Morales clarified that the original film was going to be a traditional 3D animated movie, but due to production costs and budget cuts, the process had to be put on hold. With the advent of AI-powered video creation tools, the decision was made to use these tools to largely finish what was needed to complete the film. Morales also made it clear that he is open to the idea of creating sequels or other films using AI, citing examples of productions that use it in China and Japan.

== Release ==
The film was initially distributed by Metrocinemas, a local cinema chain in Honduras, on May 7, 2026. The premiere was attended by the Honduran Minister of Tourism Andrés Ehrler, who also promoted the film on social media.

Reports emerged of children in some schools being forced to watch it.

It was also shown in various audiovisual programs at some public schools with the aim of raising awareness of archaeological ruins and tourist attractions.

== Reception ==
The film drew heavy criticism and sparked debate within artistic and media circles in Latin America following the use of artificial intelligence to replace real artists from local productions.

Danielle Marcillo, Ecuadorian journalist for Diario Expreso, stated that the film had several flaws, such as forced product placement for brands like Banco Atlántida, as well as promotions for the latest car models that had no connection to the film, calling it a “long commercial.” Additionally, the film contained messages alluding to conspiracy theories regarding flat-Earth beliefs, which could set a bad example for students who were required to review the film in their schools. Kenneth Triviño, an entertainment reporter for Ecuavisa, explained that the film could mark the beginning of a new era for the Latin American animation industry, in which the widespread use of artificial intelligence could jeopardize artists’ job security and encourage the theft of intellectual property in order to cut production costs.

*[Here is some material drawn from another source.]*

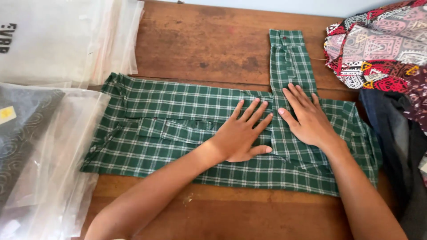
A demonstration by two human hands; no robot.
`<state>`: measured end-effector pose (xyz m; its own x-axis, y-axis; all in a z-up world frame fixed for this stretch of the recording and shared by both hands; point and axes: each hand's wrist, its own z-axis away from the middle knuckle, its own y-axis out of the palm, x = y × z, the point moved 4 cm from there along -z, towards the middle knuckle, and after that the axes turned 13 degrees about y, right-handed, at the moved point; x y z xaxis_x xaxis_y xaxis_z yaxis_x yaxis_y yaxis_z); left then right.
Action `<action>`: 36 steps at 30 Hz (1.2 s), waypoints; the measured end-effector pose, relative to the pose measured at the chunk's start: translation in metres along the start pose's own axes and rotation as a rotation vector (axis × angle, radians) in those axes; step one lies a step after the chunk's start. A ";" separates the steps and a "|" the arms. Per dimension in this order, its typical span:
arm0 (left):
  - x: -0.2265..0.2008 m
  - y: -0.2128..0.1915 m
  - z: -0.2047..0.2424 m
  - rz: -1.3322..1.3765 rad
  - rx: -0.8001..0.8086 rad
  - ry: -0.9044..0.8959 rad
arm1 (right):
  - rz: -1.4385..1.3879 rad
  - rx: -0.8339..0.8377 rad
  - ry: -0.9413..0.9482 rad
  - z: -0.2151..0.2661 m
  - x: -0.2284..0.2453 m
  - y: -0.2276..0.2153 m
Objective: Folding a green plaid shirt on a wooden table.
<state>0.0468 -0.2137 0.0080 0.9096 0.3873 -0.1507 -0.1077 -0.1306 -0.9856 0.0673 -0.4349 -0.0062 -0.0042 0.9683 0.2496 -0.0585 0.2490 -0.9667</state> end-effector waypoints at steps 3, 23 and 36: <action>0.012 -0.007 0.012 0.024 -0.001 0.003 | -0.007 0.025 0.007 0.001 0.002 -0.004; 0.076 -0.074 0.086 -0.157 -0.127 -0.418 | 0.137 -0.065 0.101 0.005 0.001 0.007; -0.001 0.000 -0.020 0.073 -0.064 0.095 | 0.137 0.185 0.228 0.000 -0.048 -0.027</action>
<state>0.0543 -0.2319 0.0095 0.9347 0.2865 -0.2104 -0.1514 -0.2147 -0.9649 0.0687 -0.4883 0.0081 0.1980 0.9770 0.0790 -0.2533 0.1289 -0.9588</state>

The movie has been heavily criticized all over social media, and in response to it Level 7 Studios has silenced lots of users who showed their discomfort with the movie on the studio's social media by blocking and deleting their comments in a desperate attempt to cover the bad reception of their work.

Antonela Rabanal, Peruvian entertainment journalist for Infobae, explained that the film had sparked considerable controversy on social media, noting that it could set a bad precedent for filmmakers and animators in the region. She cited various media outlets dedicated to reviewing animated content in Latin America, such as Cinemafilia, which described the film as "a forced mix, incapable of developing an idea with true ingenuity".

Ivel Hernández Martínez, a Mexican visual effects specialist, commented that the film made extensive use of AI tools to generate both its visuals and sound, resulting in a film that is confusing and incoherent, and that it could set a bad example for young people by including messages that promote conspiracy theories, such as the claim that the moon landing was faked, in addition it divided the Honduran academic community when shown in public schools due to the film’s poor quality and lack of educational value.

Jamie Lang, editor of Cartoon Brew, explained that although the animation market in Honduras is fairly small, many artists and the general audience are more willing to support films that showcase human creativity and artistic intent rather than those that rely on new technologies such as generative AI.

Julieta Chavéz for The Hollywood Reporter en Español, noted that much of the film’s background imagery is unrecognizable, as is the presence of watermarks from Gemini Image Generator in the trailers and promotional materials made the film appear less professional.

Yoel Melián, a cultural journalist for the Spanish newspaper La Razón, concludes, “Copán La Leyenda is not just a bad movie; it is a serious warning about the direction cultural creation is taking,” as part of his review, explaining that films generated entirely with AI and aimed at children can cause problems in brain development, citing several academic studies that explain how exposure at an early age to overly stimulating content can cause attention deficits.